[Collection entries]
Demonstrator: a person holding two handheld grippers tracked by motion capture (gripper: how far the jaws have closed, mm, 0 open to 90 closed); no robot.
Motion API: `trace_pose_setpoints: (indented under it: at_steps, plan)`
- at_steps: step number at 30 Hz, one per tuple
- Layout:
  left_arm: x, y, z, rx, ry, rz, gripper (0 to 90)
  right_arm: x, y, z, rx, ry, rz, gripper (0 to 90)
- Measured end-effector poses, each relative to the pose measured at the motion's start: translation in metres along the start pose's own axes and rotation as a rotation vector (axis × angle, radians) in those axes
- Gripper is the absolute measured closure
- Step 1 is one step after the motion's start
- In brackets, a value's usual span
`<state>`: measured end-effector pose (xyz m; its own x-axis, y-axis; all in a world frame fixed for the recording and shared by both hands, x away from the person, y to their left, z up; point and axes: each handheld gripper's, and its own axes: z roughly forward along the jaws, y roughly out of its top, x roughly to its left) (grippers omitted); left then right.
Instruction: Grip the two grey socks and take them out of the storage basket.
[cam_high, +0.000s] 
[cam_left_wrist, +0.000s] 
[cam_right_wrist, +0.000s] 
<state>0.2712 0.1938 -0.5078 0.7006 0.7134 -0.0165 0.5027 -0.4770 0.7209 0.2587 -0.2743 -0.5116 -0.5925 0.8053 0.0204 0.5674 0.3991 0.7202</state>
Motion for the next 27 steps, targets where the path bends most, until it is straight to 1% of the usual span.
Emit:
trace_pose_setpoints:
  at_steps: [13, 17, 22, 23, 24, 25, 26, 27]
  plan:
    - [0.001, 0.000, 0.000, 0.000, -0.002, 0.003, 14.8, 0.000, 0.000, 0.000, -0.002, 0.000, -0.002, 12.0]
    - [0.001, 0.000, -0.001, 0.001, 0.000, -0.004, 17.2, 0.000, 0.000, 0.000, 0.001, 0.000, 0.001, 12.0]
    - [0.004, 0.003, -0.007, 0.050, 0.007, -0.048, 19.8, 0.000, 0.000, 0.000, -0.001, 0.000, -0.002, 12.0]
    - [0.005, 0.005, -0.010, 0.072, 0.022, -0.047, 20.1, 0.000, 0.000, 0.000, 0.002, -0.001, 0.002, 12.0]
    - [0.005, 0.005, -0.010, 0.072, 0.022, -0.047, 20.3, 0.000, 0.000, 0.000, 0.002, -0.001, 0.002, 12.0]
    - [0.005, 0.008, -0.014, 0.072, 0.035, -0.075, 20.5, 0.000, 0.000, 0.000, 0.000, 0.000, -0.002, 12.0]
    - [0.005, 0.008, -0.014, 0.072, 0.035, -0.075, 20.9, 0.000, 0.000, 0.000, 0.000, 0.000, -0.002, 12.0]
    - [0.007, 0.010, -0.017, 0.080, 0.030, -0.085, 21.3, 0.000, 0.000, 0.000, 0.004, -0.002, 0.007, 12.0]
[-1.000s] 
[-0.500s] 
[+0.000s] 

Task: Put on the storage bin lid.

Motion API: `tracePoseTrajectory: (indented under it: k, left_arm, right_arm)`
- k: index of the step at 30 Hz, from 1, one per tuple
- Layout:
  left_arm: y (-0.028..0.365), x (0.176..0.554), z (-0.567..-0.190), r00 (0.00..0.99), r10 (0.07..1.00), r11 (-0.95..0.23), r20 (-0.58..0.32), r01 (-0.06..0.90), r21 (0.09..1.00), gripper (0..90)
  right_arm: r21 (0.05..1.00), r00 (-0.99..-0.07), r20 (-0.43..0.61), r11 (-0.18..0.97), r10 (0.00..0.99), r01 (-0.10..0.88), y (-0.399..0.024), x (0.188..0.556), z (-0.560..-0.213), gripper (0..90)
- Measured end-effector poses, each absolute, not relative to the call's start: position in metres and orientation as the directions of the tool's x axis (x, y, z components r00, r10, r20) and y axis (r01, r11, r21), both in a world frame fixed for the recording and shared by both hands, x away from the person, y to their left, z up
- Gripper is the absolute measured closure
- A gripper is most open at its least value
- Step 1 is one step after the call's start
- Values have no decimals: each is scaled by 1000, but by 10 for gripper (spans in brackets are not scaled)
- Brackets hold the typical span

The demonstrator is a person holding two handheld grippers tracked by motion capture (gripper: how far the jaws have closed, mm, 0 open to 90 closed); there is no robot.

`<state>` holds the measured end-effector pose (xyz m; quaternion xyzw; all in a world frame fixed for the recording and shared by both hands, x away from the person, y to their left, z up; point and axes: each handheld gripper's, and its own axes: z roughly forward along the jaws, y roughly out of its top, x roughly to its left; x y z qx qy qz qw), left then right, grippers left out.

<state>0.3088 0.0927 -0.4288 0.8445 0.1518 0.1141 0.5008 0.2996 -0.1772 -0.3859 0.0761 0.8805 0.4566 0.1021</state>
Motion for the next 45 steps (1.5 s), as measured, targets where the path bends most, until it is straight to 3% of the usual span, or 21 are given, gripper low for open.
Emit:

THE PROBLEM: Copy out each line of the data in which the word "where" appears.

ANSWER:
Motion for the next 27 steps, targets where the path bends most, until it is straight to 1% of the usual span.
Motion for the next 45 steps (1.5 s), as measured, targets where the path bends most, until it is straight to 3% of the usual span, or 21 are given, gripper low for open.

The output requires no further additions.